- Danish picture sleeve

Single by the Hollies
- B-side: "Running Through the Night" (UK); "I've Got A Way Of My Own" (US);
- Released: 18 February 1966
- Recorded: 13 and 18 January 1966
- Studio: EMI, London
- Genre: Power pop, beat
- Length: 2:26
- Label: Parlophone (UK); Imperial (US);
- Songwriters: Chip Taylor, Al Gorgoni
- Producer: Ron Richards

The Hollies singles chronology
| "If I Needed Someone" (1965) | "I Can't Let Go" (1966) | "Bus Stop" (1966) |

= I Can't Let Go =

1966 song by The Hollies

"I Can't Let Go" is a song co-written by Al Gorgoni and Chip Taylor, who also wrote "Wild Thing". "I Can't Let Go" was originally recorded by the blue-eyed soul singer Evie Sands on George Goldner's Blue Cat label, which was popular in New York City in 1965. The song became popular in 1966 for the group the Hollies, who charted at number two in the UK Singles Chart with their version. Linda Ronstadt recorded the song in 1980 and had a number 31 hit on the US Billboard Hot 100 chart.

==The Hollies version==
===Background===
"I Can't Let Go" is the Hollies' first 1966 single, and their last with original bassist Eric Haydock. It peaked at number two in the UK and number 42 on the Billboard Hot 100 in the US. It is ranked as the 37th biggest British hit of 1966. The Hollies' version was praised by Paul McCartney, who thought Graham Nash's soaring tenor in the chorus was a trumpet. Billboard described the song as a "pulsating number with driving dance beat." After "I Can't Let Go" was recorded, Haydock was replaced by Bernie Calvert, who played on the band's next single ("Bus Stop").

===Chart performance===

| Chart (1966) | Peak position |
|---|---|
| Finland (Soumen Virallinen) | 34 |
| West Germany (GfK) | 30 |
| Netherlands (Single Top 100) | 20 |
| Ireland (IRMA) | 3 |
| New Zealand (Listener) | 9 |
| Norway (VG-lista) | 2 |
| South Africa (Springbok) | 14 |
| Sweden | 10 |
| United Kingdom (Record Retailer) | 2 |
| United Kingdom (NME) | 1 |
| United States (Billboard Hot 100) | 42 |
| Canada (RPM) | 44 |

==Linda Ronstadt version==

===Background===
Linda Ronstadt released the most successful American version in 1980 from her platinum-certified album, Mad Love.
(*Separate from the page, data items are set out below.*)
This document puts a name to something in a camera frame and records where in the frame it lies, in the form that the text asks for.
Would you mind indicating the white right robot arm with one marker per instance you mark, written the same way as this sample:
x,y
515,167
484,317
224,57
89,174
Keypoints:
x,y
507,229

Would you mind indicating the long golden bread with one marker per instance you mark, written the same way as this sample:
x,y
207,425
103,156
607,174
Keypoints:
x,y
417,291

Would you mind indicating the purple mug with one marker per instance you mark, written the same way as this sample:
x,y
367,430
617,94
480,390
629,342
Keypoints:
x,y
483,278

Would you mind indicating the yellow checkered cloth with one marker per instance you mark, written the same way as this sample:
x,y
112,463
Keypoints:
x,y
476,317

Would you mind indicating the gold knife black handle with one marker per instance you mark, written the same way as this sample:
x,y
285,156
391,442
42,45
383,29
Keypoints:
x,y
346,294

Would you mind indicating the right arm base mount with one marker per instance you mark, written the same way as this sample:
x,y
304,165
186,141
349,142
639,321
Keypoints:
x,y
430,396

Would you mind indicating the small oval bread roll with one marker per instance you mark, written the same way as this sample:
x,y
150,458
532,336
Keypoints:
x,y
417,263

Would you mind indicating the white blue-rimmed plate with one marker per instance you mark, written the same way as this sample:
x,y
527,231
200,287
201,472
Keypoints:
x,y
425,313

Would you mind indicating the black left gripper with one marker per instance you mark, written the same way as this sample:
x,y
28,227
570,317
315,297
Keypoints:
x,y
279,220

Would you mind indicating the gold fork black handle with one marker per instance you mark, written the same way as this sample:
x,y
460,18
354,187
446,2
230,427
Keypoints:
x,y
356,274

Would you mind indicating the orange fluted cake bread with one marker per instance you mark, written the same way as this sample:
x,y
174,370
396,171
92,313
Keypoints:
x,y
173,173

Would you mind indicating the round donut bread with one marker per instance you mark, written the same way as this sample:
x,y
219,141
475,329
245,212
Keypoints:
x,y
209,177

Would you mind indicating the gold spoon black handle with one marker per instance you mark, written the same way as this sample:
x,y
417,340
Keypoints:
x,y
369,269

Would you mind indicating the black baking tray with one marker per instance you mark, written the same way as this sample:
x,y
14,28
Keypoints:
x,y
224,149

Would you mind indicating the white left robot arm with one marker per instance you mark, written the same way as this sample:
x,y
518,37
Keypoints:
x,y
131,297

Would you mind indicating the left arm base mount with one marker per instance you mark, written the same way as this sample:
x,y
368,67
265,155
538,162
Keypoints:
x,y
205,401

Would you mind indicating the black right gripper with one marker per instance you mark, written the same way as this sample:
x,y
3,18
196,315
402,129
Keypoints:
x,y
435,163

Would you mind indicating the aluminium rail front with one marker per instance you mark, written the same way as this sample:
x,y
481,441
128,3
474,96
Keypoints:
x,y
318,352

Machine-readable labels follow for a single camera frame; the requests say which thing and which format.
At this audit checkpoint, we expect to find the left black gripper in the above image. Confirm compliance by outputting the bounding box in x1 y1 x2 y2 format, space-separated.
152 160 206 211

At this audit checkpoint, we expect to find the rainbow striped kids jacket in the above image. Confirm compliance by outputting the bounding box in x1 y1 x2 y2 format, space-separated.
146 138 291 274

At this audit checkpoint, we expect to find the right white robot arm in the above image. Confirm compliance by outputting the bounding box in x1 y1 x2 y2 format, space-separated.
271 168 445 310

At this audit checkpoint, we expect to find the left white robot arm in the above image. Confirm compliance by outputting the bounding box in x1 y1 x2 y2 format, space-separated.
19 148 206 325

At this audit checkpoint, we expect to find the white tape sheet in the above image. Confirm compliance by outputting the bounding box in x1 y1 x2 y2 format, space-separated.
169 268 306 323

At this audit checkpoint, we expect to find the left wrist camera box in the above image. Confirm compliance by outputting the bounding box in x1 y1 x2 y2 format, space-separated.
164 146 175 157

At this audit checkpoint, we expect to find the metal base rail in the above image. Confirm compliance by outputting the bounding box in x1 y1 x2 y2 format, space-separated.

Released as the disc's third single, it was produced by Peter Asher and was issued on Asylum Records. Ronstadt's cover of "I Can't Let Go" reached number 27 on the Cash Box Top 100 and number 31 on the Billboard Hot 100 chart in the summer of 1980.

===Chart performance===

| Chart (1980) | Peak position |
|---|---|
| U.S. Billboard Hot 100 | 31 |
| U.S. Billboard Hot Adult Contemporary Tracks | 48 |
| U.S. Cashbox Top 100 | 27 |
| Canada RPM Top Singles | 30 |

==Other versions==
- A group from the Washington, D.C., area, Nobody's Children, released this song on a single in 1967.
- The Dickies included this song (under the name "Can't Let Go") on their 1998 all-covers album, Dogs from the Hare That Bit Us.
- Les Fradkin covered the song on his 2006 album, Goin' Back.
- Canadian rock band Sloan covered this song on their ersatz-live album, Recorded Live at a Sloan Party.